* [What you should do]: For the listing below, report all lines that hold the word "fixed".
Material shown START
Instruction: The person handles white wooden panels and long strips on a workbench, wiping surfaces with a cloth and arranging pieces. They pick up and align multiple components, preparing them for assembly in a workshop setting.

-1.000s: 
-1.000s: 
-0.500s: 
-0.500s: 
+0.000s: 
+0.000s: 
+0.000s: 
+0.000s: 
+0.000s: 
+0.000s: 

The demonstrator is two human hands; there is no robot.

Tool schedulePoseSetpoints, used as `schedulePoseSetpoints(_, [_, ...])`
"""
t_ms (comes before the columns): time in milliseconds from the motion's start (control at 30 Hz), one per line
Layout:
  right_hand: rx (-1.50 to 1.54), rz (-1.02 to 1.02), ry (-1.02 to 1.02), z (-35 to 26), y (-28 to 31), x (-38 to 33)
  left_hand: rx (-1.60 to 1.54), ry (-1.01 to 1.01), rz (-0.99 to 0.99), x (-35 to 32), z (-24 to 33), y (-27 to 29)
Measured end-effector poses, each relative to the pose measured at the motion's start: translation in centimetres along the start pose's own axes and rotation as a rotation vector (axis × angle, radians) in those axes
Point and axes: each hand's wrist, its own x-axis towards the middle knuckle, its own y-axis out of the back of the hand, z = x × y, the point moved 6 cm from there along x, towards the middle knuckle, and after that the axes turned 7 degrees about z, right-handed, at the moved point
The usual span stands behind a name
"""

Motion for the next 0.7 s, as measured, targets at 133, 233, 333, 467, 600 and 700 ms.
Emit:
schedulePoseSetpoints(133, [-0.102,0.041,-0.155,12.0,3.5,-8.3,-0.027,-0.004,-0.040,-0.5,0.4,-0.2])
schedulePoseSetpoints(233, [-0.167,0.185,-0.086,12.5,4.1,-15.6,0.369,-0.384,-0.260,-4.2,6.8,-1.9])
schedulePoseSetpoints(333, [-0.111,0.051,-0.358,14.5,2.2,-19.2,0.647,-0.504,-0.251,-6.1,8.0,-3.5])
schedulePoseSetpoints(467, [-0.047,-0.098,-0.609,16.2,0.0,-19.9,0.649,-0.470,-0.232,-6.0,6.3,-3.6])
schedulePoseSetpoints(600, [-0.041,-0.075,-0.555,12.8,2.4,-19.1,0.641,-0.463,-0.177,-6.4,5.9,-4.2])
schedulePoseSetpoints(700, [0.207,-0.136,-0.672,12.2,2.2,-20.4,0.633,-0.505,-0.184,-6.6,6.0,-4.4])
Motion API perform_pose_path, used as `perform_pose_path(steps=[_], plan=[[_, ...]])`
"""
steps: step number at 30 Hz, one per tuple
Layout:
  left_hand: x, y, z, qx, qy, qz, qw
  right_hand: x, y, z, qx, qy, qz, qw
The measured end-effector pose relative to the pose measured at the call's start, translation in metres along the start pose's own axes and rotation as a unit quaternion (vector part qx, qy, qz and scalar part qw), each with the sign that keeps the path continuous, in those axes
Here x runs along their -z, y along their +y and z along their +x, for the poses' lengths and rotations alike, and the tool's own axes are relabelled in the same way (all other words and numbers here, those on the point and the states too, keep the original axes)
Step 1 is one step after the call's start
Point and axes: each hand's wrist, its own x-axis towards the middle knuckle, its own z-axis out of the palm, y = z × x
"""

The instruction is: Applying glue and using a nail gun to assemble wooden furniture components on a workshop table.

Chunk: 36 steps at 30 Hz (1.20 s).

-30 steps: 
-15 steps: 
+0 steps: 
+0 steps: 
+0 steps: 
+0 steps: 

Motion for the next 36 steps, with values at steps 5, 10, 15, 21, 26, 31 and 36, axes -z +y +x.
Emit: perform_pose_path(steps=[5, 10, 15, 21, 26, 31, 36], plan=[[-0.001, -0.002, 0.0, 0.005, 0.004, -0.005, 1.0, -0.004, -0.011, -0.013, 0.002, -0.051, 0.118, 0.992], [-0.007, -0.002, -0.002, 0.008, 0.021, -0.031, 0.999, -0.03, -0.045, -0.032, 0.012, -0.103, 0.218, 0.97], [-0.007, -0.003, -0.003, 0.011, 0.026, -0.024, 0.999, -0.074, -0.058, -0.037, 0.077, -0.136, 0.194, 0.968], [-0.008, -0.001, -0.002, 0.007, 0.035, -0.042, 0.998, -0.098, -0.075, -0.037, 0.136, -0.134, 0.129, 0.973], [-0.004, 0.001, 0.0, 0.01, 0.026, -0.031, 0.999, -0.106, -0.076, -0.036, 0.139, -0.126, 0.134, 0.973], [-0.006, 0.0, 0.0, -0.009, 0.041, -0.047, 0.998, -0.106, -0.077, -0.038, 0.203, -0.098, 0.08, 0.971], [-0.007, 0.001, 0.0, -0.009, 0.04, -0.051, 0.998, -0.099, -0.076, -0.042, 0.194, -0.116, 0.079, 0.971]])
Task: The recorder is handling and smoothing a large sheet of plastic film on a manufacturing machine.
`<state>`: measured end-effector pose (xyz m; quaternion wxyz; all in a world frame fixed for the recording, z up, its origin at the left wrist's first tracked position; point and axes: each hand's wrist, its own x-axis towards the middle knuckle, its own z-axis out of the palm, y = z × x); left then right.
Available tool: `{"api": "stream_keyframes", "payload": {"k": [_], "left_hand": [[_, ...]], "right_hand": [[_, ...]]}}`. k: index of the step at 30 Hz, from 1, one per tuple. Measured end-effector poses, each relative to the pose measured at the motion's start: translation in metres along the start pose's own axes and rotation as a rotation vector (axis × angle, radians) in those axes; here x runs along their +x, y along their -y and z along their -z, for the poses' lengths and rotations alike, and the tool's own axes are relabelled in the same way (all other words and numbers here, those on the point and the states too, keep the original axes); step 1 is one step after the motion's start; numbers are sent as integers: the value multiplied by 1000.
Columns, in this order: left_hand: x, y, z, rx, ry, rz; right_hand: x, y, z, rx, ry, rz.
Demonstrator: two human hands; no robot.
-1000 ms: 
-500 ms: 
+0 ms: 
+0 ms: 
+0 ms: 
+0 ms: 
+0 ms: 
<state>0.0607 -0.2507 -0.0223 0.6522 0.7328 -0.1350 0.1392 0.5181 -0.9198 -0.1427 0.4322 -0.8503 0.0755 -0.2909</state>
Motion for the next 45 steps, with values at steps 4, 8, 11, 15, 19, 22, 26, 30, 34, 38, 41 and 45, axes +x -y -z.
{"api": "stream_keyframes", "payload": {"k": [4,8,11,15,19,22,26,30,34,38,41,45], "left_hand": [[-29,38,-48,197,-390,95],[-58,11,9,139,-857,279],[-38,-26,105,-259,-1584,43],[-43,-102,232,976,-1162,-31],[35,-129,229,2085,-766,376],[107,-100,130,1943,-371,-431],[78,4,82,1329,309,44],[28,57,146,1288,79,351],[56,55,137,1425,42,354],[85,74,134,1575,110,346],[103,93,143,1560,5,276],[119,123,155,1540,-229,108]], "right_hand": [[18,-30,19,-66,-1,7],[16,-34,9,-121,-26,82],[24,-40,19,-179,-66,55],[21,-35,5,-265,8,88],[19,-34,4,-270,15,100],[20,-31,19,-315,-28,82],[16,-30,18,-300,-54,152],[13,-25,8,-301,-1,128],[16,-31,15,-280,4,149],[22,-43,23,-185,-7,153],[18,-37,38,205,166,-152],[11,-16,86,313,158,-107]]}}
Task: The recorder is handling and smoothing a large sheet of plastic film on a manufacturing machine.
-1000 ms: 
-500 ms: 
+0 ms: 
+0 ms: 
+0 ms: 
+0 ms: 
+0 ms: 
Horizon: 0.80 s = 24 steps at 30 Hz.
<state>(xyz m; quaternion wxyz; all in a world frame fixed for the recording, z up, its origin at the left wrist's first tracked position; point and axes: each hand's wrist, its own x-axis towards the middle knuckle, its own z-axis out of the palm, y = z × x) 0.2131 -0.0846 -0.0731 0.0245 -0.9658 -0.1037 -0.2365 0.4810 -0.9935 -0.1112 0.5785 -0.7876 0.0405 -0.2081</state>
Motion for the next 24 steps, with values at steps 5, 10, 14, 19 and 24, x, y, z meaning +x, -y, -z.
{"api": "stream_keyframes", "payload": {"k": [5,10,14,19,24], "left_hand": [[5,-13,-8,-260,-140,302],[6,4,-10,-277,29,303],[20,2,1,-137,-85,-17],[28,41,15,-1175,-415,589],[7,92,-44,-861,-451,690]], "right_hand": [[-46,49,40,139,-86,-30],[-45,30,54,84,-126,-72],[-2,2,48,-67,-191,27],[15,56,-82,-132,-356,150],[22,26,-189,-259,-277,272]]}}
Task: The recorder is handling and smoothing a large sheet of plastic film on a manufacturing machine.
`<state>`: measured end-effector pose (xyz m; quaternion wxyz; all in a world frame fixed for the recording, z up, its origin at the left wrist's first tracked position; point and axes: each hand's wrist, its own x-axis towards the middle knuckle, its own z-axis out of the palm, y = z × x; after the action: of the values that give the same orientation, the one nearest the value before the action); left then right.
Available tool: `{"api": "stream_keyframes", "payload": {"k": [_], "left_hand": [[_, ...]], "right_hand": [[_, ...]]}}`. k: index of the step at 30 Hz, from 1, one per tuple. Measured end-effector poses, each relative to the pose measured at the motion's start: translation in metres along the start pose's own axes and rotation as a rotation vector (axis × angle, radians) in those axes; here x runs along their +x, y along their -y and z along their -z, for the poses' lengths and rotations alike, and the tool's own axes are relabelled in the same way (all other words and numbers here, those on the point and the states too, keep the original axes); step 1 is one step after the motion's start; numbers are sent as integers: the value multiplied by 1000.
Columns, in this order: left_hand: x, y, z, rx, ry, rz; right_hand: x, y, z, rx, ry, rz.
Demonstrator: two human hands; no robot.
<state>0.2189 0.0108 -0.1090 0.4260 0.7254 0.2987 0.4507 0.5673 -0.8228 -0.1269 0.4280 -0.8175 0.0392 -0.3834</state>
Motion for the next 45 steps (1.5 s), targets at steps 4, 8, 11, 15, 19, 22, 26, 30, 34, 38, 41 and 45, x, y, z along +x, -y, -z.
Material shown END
* [Reply to the task]:
`<state>`: measured end-effector pose (xyz m; quaternion wxyz; all in a world frame fixed for the recording, z up, its origin at the left wrist's first tracked position; point and axes: each hand's wrist, its own x-axis towards the middle knuckle, its own z-axis out of the palm, y = z × x); left then right.
<state>(xyz m; quaternion wxyz; all in a world frame fixed for the recording, z up, its origin at the left wrist's first tracked position; point and axes: each hand's wrist, its own x-axis towards the middle knuckle, its own z-axis out of the palm, y = z × x) 0.2131 -0.0846 -0.0731 0.0245 -0.9658 -0.1037 -0.2365 0.4810 -0.9935 -0.1112 0.5785 -0.7876 0.0405 -0.2081</state>
`<state>`: measured end-effector pose (xyz m; quaternion wxyz; all in a world frame fixed for the recording, z up, its origin at the left wrist's first tracked position; point and axes: each hand's wrist, its own x-axis towards the middle knuckle, its own z-axis out of the palm, y = z × x; after the action: of the values that give the same orientation, the one nearest the value before the action); left then right.

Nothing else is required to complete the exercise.